A 58 year old female presents with complaints of chest pain on inspiration, fever, fatigue, cough, and shortness of breath. It is highly suspected that this patient has pneumonia, and a CT of the chest reveals a likely empyema. This patient has a history of throat closure to penicillins a few months ago and refuses to take metronidazole. What is an alternative therapy that will provide anaerobic coverage? How does it work and what are some of its side effects?


An 87 year old male with a past medical history of prostate cancer, hypertension, and chronic kidney disease presents following chemotherapy with fever, chills, rigors, cough, and neutropenia. He is initiated on broad spectrum antibiotics for 48 hours. Despite this, the patient remains febrile and neutropenic and blood cultures are growing fungus. It is recommended to start an echinocandin. What are some examples of echinocandins? How do they work and what are some adverse reactions?

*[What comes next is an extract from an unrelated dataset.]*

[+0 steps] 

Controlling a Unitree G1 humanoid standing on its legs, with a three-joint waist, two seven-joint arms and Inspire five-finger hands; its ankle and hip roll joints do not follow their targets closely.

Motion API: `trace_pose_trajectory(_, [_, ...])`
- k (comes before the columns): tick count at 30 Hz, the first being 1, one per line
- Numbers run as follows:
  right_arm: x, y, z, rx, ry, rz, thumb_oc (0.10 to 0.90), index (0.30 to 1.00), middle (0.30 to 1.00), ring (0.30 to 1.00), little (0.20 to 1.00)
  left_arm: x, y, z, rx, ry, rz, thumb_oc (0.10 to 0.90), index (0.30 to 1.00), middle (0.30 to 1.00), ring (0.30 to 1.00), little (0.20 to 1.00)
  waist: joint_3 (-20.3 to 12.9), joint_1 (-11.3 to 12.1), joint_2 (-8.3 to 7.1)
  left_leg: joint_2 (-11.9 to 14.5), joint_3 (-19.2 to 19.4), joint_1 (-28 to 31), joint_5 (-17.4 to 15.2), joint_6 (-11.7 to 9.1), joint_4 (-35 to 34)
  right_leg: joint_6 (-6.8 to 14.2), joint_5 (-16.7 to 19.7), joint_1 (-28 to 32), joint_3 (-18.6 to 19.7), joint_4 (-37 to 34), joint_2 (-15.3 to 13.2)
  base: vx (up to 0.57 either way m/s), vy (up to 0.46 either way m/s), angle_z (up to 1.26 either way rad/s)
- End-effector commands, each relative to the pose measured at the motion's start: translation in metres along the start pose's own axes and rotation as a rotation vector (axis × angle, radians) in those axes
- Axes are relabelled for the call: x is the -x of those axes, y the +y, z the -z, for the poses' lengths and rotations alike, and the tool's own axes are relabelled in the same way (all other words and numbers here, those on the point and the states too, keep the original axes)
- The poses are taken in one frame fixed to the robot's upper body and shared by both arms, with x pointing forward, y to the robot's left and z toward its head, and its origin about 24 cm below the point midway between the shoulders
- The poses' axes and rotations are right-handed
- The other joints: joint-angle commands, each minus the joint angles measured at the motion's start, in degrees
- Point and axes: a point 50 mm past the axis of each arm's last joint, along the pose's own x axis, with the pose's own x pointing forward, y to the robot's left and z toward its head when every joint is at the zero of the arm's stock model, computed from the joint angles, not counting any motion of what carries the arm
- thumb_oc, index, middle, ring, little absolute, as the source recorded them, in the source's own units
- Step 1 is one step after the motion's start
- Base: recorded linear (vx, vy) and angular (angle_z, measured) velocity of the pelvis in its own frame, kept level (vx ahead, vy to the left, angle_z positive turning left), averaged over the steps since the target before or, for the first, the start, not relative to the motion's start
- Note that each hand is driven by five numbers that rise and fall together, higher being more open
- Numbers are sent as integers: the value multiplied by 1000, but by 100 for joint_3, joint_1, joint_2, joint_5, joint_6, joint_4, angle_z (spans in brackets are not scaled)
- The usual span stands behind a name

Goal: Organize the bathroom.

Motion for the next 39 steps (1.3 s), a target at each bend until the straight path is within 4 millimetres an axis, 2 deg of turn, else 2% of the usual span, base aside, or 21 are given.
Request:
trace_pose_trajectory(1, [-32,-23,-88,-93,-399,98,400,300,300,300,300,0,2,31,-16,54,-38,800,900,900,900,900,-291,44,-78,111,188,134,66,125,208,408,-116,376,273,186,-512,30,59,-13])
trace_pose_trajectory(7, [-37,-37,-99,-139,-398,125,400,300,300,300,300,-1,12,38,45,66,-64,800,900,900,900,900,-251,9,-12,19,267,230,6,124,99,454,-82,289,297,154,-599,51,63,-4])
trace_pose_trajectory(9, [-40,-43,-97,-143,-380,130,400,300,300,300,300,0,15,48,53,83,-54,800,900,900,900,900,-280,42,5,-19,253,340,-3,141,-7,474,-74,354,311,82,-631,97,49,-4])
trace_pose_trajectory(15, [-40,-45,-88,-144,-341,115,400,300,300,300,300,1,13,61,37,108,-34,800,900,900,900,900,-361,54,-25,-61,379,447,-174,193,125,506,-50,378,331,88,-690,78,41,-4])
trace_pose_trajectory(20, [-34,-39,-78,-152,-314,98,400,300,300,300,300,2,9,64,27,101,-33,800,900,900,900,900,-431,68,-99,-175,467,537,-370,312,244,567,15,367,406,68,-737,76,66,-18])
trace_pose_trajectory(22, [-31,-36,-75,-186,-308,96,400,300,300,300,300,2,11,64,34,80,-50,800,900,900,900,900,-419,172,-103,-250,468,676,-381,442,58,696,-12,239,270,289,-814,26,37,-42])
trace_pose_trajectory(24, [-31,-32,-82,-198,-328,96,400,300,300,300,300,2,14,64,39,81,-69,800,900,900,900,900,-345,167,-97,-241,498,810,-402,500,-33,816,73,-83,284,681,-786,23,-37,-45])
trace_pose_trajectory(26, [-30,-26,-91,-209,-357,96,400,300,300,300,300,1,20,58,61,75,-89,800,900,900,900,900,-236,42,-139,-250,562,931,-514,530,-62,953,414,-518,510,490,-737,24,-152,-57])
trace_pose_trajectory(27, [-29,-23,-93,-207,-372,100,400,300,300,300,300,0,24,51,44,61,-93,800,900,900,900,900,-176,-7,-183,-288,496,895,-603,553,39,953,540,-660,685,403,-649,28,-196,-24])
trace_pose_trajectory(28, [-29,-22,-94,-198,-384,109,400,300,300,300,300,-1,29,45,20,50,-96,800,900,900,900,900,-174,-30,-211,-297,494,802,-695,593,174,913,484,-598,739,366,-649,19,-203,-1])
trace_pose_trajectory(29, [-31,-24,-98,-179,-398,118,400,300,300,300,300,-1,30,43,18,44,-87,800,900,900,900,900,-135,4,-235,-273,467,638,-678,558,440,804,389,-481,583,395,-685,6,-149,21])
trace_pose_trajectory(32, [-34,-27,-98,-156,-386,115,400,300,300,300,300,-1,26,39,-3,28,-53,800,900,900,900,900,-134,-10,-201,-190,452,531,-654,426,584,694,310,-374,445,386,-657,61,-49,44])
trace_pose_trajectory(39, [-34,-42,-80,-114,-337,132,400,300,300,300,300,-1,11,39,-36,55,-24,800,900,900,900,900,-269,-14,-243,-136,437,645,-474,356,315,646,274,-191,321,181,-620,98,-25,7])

A 67 year old male with a past medical history significant for diabetes, hypertension, renal transplant, and seizures comes to the clinic with complaints of runny nose, headache, cough, general aches and pains, and sore throat. A respiratory pathogen panel is completed since he had exposure to sick contacts recently, which comes back positive for SARS-CoV-2. He is otherwise on room air. What medication does he qualify for to manage his COVID-19? What is the mechanism of action and what is the biggest concern with this drug?


A 27 year old female presents with headache, confusion, stiff neck, nausea, photophobia, fever, cough, shortness of breath. Due to the history that the patient provides, a test for HIV is sent and comes back positive. Chest imaging reveals diffuse pulmonary infiltrates. Cultures are negative for bacteria, and serum cryptococcal antigen comes back positive. With concerns for possible neurological involvement, the patient is initiated on amphotericin and flucytosine. How does flucytosine work? What should you monitor while this patient is on flucytosine?


A 74 year old male with a past medical history significant for asthma, chronic kidney disease, hypertension, and cirrhosis is inquiring about receiving something for influenza prophylaxis since his wife has the flu. It has been approximately 24 hours since he was exposed, and he has not had the chance to get vaccinated yet this season. He is inquiring about oseltamivir. How does it work and what are some dosing considerations? What side effects can the patient expect with taking Tamiflu?